*TASK TO CARRY OUT*
In the listing below, find the line containing "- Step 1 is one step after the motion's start" and the line containing "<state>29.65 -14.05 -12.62". Repeat exactly those two lines and every line between them, nothing more.

(DATASET EXCERPT begins)

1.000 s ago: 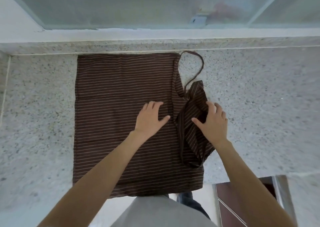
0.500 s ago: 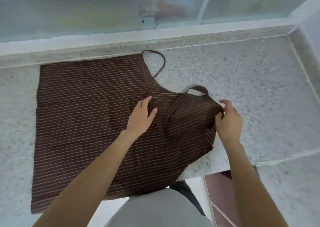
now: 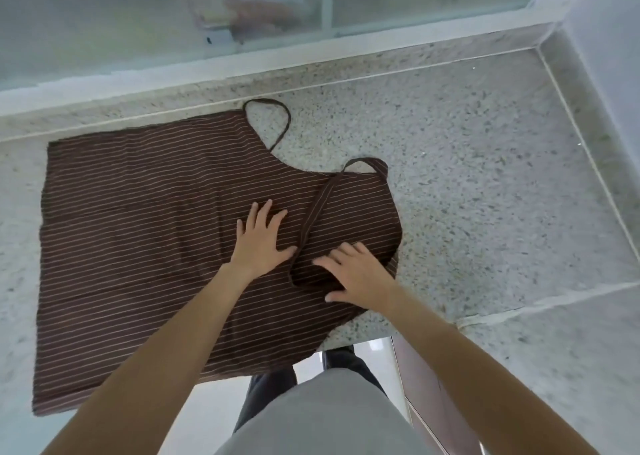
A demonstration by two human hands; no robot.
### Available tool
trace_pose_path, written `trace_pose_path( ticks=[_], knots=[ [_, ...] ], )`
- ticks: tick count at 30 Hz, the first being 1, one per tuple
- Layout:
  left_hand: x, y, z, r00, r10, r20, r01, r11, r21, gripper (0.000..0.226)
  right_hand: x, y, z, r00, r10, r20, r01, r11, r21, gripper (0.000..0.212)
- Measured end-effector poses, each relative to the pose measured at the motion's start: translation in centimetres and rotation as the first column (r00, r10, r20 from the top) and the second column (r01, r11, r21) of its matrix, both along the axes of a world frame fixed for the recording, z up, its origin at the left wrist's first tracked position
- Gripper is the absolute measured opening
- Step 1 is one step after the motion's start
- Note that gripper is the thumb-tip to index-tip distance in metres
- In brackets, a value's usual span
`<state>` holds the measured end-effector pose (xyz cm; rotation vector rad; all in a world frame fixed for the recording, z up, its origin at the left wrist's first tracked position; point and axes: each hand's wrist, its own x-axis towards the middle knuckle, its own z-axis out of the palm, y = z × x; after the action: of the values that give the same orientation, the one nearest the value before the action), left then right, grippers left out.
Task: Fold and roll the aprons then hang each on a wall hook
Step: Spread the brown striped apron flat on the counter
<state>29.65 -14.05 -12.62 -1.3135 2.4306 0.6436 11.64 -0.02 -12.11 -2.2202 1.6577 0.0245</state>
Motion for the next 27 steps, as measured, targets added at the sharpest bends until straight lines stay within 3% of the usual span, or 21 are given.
trace_pose_path(
  ticks=[3,5,7,9,11,12,14,15,17,19,21,24,27],
  knots=[
    [-1.1,1.0,0.4,0.997,-0.030,-0.070,0.020,0.989,-0.143,0.059,-0.2,-0.6,-0.1,0.992,-0.062,0.112,0.056,0.997,0.052,0.030],
    [-2.4,2.1,0.9,0.993,0.033,-0.116,-0.044,0.995,-0.092,0.056,-1.6,-0.3,0.4,0.899,-0.294,0.324,0.305,0.952,0.017,0.016],
    [-3.9,3.0,1.7,0.981,0.158,-0.117,-0.150,0.986,0.074,0.061,-3.5,0.4,1.8,0.651,-0.548,0.525,0.646,0.764,-0.004,0.010],
    [-5.6,3.8,2.6,0.910,0.335,-0.243,-0.257,0.918,0.302,0.064,-6.4,1.7,2.8,0.317,-0.704,0.635,0.863,0.493,0.115,0.008],
    [-7.4,4.5,3.3,0.730,0.509,-0.456,-0.257,0.823,0.507,0.055,-9.7,3.3,2.4,-0.052,-0.738,0.672,0.944,0.183,0.275,0.008],
    [-8.6,5.0,3.5,0.662,0.512,-0.548,-0.221,0.831,0.510,0.046,-11.6,4.4,2.1,-0.216,-0.708,0.673,0.940,0.037,0.340,0.008],
    [-10.0,6.0,3.3,0.627,0.430,-0.649,-0.196,0.894,0.403,0.033,-13.8,6.6,1.5,-0.386,-0.692,0.610,0.896,-0.123,0.427,0.014],
    [-10.5,6.5,2.9,0.666,0.362,-0.652,-0.198,0.929,0.313,0.032,-14.3,7.9,1.5,-0.386,-0.731,0.562,0.894,-0.145,0.424,0.022],
    [-11.2,7.0,1.4,0.809,0.198,-0.553,-0.152,0.980,0.128,0.044,-14.6,10.0,1.4,-0.231,-0.844,0.483,0.958,-0.110,0.266,0.041],
    [-12.0,7.1,0.3,0.939,0.074,-0.337,-0.068,0.997,0.031,0.068,-14.7,10.8,1.3,0.042,-0.894,0.447,0.999,0.044,-0.005,0.044],
    [-12.5,7.0,-0.2,0.990,0.000,-0.139,0.000,1.000,0.000,0.088,-14.7,9.6,1.3,0.323,-0.856,0.403,0.946,0.286,-0.152,0.038],
    [-12.8,7.0,-0.5,0.998,-0.062,-0.016,0.062,0.998,0.001,0.097,-15.2,6.3,1.2,0.601,-0.742,0.297,0.798,0.578,-0.171,0.027],
    [-12.8,7.0,-0.6,0.997,-0.079,0.008,0.079,0.997,-0.021,0.098,-16.3,3.5,0.4,0.712,-0.687,0.143,0.699,0.714,-0.052,0.032]
  ],
)
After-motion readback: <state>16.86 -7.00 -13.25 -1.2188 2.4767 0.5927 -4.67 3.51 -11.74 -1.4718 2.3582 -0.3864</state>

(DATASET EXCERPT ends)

*RESULT OF THE TASK*
- Step 1 is one step after the motion's start
- Note that gripper is the thumb-tip to index-tip distance in metres
- In brackets, a value's usual span
`<state>` holds the measured end-effector pose (xyz cm; rotation vector rad; all in a world frame fixed for the recording, z up, its origin at the left wrist's first tracked position; point and axes: each hand's wrist, its own x-axis towards the middle knuckle, its own z-axis out of the palm, y = z × x; after the action: of the values that give the same orientation, the one nearest the value before the action), left then right, grippers left out.
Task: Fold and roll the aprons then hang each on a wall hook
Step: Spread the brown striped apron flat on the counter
<state>29.65 -14.05 -12.62 -1.3135 2.4306 0.6436 11.64 -0.02 -12.11 -2.2202 1.6577 0.0245</state>

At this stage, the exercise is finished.